§ **Dataset records**:
▼▼▼

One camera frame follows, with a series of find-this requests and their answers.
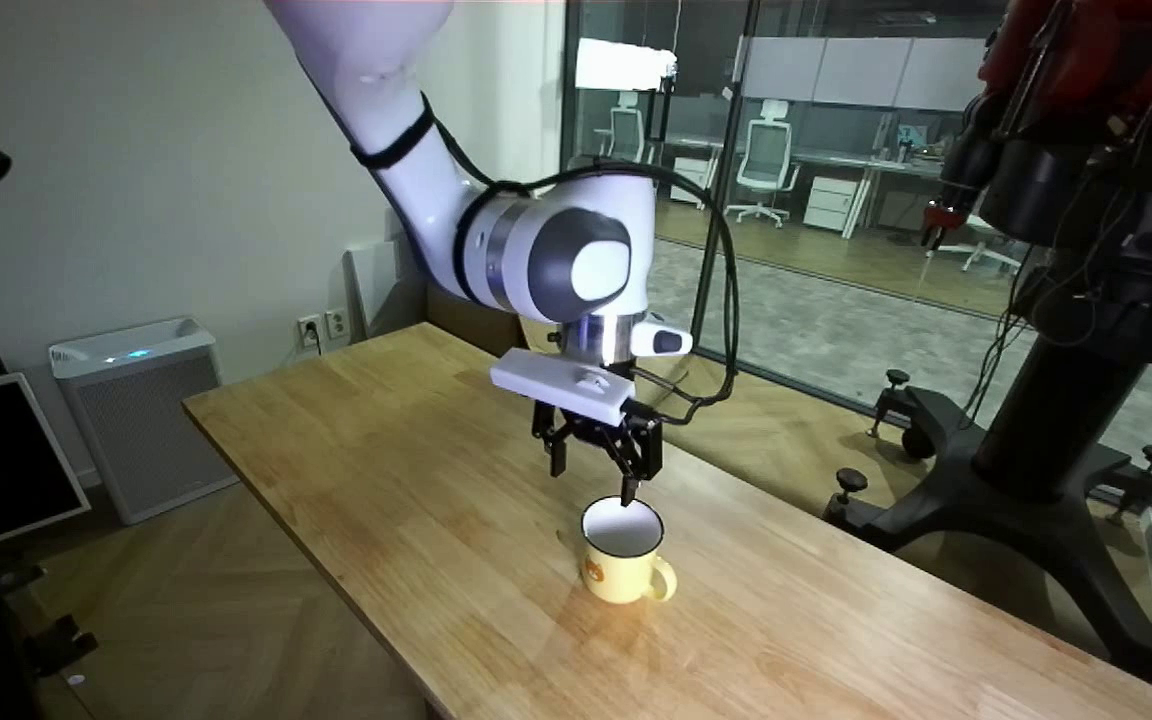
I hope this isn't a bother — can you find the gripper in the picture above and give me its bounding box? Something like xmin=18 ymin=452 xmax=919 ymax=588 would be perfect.
xmin=533 ymin=398 xmax=664 ymax=507

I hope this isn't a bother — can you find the red and black robot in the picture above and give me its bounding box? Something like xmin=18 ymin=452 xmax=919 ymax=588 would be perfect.
xmin=823 ymin=0 xmax=1152 ymax=703

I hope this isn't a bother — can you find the white board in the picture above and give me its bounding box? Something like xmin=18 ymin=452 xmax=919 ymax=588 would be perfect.
xmin=343 ymin=236 xmax=409 ymax=342

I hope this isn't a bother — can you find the white drawer cabinet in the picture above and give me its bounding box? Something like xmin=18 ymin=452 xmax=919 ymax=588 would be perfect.
xmin=803 ymin=175 xmax=860 ymax=234
xmin=670 ymin=155 xmax=719 ymax=208

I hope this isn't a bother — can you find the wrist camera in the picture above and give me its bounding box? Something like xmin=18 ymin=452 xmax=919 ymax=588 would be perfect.
xmin=489 ymin=347 xmax=637 ymax=427

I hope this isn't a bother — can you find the white air purifier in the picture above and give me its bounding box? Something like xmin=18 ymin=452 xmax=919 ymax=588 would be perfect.
xmin=48 ymin=317 xmax=241 ymax=526

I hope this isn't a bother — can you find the cardboard box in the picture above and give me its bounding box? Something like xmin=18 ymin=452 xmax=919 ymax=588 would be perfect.
xmin=423 ymin=283 xmax=527 ymax=358

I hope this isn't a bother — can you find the white office chair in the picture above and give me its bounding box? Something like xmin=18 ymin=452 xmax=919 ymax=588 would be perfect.
xmin=934 ymin=214 xmax=1024 ymax=274
xmin=724 ymin=99 xmax=803 ymax=230
xmin=594 ymin=90 xmax=649 ymax=167

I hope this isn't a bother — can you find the white desk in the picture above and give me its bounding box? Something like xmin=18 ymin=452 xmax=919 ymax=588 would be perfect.
xmin=664 ymin=134 xmax=949 ymax=241

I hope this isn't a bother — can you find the yellow mug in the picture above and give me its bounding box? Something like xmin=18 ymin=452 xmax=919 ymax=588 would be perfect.
xmin=579 ymin=496 xmax=679 ymax=605

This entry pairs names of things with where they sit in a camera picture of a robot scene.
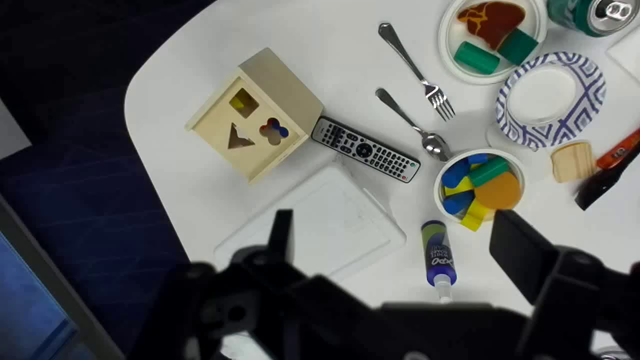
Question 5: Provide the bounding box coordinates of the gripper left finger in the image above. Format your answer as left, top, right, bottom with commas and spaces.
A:
127, 209, 381, 360

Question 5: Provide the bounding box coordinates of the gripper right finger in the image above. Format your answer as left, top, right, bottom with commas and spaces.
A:
489, 209, 640, 360

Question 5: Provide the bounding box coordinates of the white rectangular lid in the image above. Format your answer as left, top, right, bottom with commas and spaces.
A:
214, 159, 408, 282

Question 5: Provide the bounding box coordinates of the dark brown spatula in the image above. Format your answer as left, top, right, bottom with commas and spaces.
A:
574, 145, 640, 211

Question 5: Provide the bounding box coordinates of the yellow block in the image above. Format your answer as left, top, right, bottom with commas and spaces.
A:
444, 176, 475, 197
460, 199, 495, 232

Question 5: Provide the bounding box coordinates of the orange disc block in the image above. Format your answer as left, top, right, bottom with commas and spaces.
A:
474, 171, 522, 211

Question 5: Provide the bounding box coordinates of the wooden toy toast slice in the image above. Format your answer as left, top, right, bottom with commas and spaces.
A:
551, 141, 597, 183

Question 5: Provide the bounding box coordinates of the white bowl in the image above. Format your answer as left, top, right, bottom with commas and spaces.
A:
433, 148, 527, 226

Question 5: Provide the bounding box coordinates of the orange marker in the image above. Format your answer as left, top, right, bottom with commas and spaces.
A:
596, 129, 640, 171

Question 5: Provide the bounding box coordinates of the blue cylinder block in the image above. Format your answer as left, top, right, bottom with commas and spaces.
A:
441, 157, 471, 189
442, 190, 476, 216

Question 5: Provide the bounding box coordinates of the green cylinder block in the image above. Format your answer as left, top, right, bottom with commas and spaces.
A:
467, 156, 511, 188
454, 41, 501, 76
497, 28, 539, 66

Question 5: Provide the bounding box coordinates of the black remote control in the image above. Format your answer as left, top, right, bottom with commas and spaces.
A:
311, 116, 422, 184

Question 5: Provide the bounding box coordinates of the blue patterned paper bowl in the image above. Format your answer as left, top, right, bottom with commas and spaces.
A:
495, 51, 607, 151

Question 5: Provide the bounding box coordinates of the silver spoon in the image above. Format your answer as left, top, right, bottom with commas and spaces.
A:
375, 88, 452, 163

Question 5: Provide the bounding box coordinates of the wooden shape sorter box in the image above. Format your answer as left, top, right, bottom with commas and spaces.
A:
185, 47, 325, 185

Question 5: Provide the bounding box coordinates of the white paper sheet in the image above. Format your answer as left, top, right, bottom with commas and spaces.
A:
607, 27, 640, 83

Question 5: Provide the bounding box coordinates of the green soda can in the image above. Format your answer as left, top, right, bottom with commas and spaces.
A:
546, 0, 640, 38

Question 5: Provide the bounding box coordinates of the brown toy steak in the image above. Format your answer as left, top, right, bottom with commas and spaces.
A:
456, 1, 527, 51

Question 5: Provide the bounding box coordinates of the silver fork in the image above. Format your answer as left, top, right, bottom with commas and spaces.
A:
378, 22, 457, 122

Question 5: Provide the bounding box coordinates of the white round plate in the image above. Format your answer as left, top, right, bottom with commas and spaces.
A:
438, 0, 548, 86

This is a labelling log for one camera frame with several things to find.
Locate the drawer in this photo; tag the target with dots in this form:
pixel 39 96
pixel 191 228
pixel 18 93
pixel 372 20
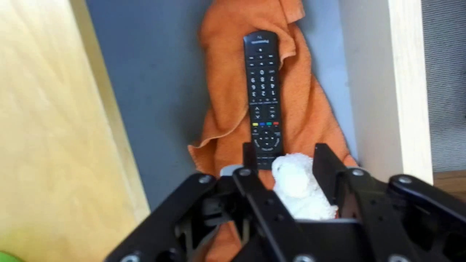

▲▲▲

§ **Problem statement**: Would you write out all of the data exactly as it stands, without the pictures?

§ **Answer box**:
One camera frame follows, with a series of find-this requests and their answers.
I hope this isn't a bother — can you find the gripper in the picture above and give me its bounding box? Something like xmin=18 ymin=452 xmax=919 ymax=588 would be perfect.
xmin=533 ymin=398 xmax=664 ymax=507

I hope this isn't a bother — can you find the red and black robot in the picture above and give me its bounding box? Something like xmin=18 ymin=452 xmax=919 ymax=588 would be perfect.
xmin=823 ymin=0 xmax=1152 ymax=703

I hope this isn't a bother — can you find the white board in the picture above and give me its bounding box? Something like xmin=18 ymin=452 xmax=919 ymax=588 would be perfect.
xmin=343 ymin=236 xmax=409 ymax=342

I hope this isn't a bother — can you find the white drawer cabinet in the picture above and give me its bounding box? Something like xmin=18 ymin=452 xmax=919 ymax=588 would be perfect.
xmin=803 ymin=175 xmax=860 ymax=234
xmin=670 ymin=155 xmax=719 ymax=208

I hope this isn't a bother — can you find the wrist camera in the picture above and give me its bounding box? Something like xmin=18 ymin=452 xmax=919 ymax=588 would be perfect.
xmin=489 ymin=347 xmax=637 ymax=427

I hope this isn't a bother — can you find the white air purifier in the picture above and give me its bounding box? Something like xmin=18 ymin=452 xmax=919 ymax=588 would be perfect.
xmin=48 ymin=317 xmax=241 ymax=526

I hope this isn't a bother — can you find the cardboard box in the picture above and give me its bounding box? Something like xmin=18 ymin=452 xmax=919 ymax=588 would be perfect.
xmin=423 ymin=283 xmax=527 ymax=358

I hope this isn't a bother — can you find the white office chair in the picture above and give me its bounding box? Something like xmin=18 ymin=452 xmax=919 ymax=588 would be perfect.
xmin=934 ymin=214 xmax=1024 ymax=274
xmin=724 ymin=99 xmax=803 ymax=230
xmin=594 ymin=90 xmax=649 ymax=167

I hope this isn't a bother — can you find the white desk in the picture above and give me its bounding box? Something like xmin=18 ymin=452 xmax=919 ymax=588 would be perfect.
xmin=664 ymin=134 xmax=949 ymax=241

I hope this isn't a bother — can you find the yellow mug in the picture above and give me its bounding box? Something like xmin=18 ymin=452 xmax=919 ymax=588 would be perfect.
xmin=579 ymin=496 xmax=679 ymax=605

This entry pairs names of things with where they sit in a camera picture of a robot scene.
Question 5: Provide the bounding box coordinates of the gripper left finger in the image above. Format your answer as left, top, right, bottom with commas and spaces.
A:
127, 209, 381, 360

Question 5: Provide the bounding box coordinates of the gripper right finger in the image above. Format your answer as left, top, right, bottom with commas and spaces.
A:
489, 209, 640, 360

Question 5: Provide the bounding box coordinates of the white rectangular lid in the image above. Format your answer as left, top, right, bottom with commas and spaces.
A:
214, 159, 408, 282

Question 5: Provide the bounding box coordinates of the dark brown spatula in the image above. Format your answer as left, top, right, bottom with commas and spaces.
A:
574, 145, 640, 211

Question 5: Provide the bounding box coordinates of the yellow block in the image above. Format your answer as left, top, right, bottom with commas and spaces.
A:
444, 176, 475, 197
460, 199, 495, 232

Question 5: Provide the bounding box coordinates of the orange disc block in the image above. Format your answer as left, top, right, bottom with commas and spaces.
A:
474, 171, 522, 211

Question 5: Provide the bounding box coordinates of the wooden toy toast slice in the image above. Format your answer as left, top, right, bottom with commas and spaces.
A:
551, 141, 597, 183

Question 5: Provide the bounding box coordinates of the white bowl in the image above. Format your answer as left, top, right, bottom with commas and spaces.
A:
433, 148, 527, 226

Question 5: Provide the bounding box coordinates of the orange marker in the image above. Format your answer as left, top, right, bottom with commas and spaces.
A:
596, 129, 640, 171

Question 5: Provide the bounding box coordinates of the blue cylinder block in the image above. Format your answer as left, top, right, bottom with commas and spaces.
A:
441, 157, 471, 189
442, 190, 476, 216

Question 5: Provide the bounding box coordinates of the green cylinder block in the image above. Format your answer as left, top, right, bottom with commas and spaces.
A:
467, 156, 511, 188
454, 41, 501, 76
497, 28, 539, 66

Question 5: Provide the bounding box coordinates of the black remote control in the image above. Format your answer as left, top, right, bottom with commas and spaces.
A:
311, 116, 422, 184

Question 5: Provide the bounding box coordinates of the blue patterned paper bowl in the image above. Format your answer as left, top, right, bottom with commas and spaces.
A:
495, 51, 607, 151

Question 5: Provide the bounding box coordinates of the silver spoon in the image above. Format your answer as left, top, right, bottom with commas and spaces.
A:
375, 88, 452, 163

Question 5: Provide the bounding box coordinates of the wooden shape sorter box in the image above. Format your answer as left, top, right, bottom with commas and spaces.
A:
185, 47, 325, 185

Question 5: Provide the bounding box coordinates of the white paper sheet in the image above. Format your answer as left, top, right, bottom with commas and spaces.
A:
607, 27, 640, 83

Question 5: Provide the bounding box coordinates of the green soda can in the image above. Format your answer as left, top, right, bottom with commas and spaces.
A:
546, 0, 640, 38

Question 5: Provide the bounding box coordinates of the brown toy steak in the image above. Format your answer as left, top, right, bottom with commas and spaces.
A:
456, 1, 527, 51

Question 5: Provide the bounding box coordinates of the silver fork in the image above. Format your answer as left, top, right, bottom with commas and spaces.
A:
378, 22, 457, 122

Question 5: Provide the bounding box coordinates of the white round plate in the image above. Format your answer as left, top, right, bottom with commas and spaces.
A:
438, 0, 548, 86

This is a labelling log for one camera frame with several things to find.
Locate the drawer in this photo; tag the target with dots in this form:
pixel 39 96
pixel 191 228
pixel 18 93
pixel 372 20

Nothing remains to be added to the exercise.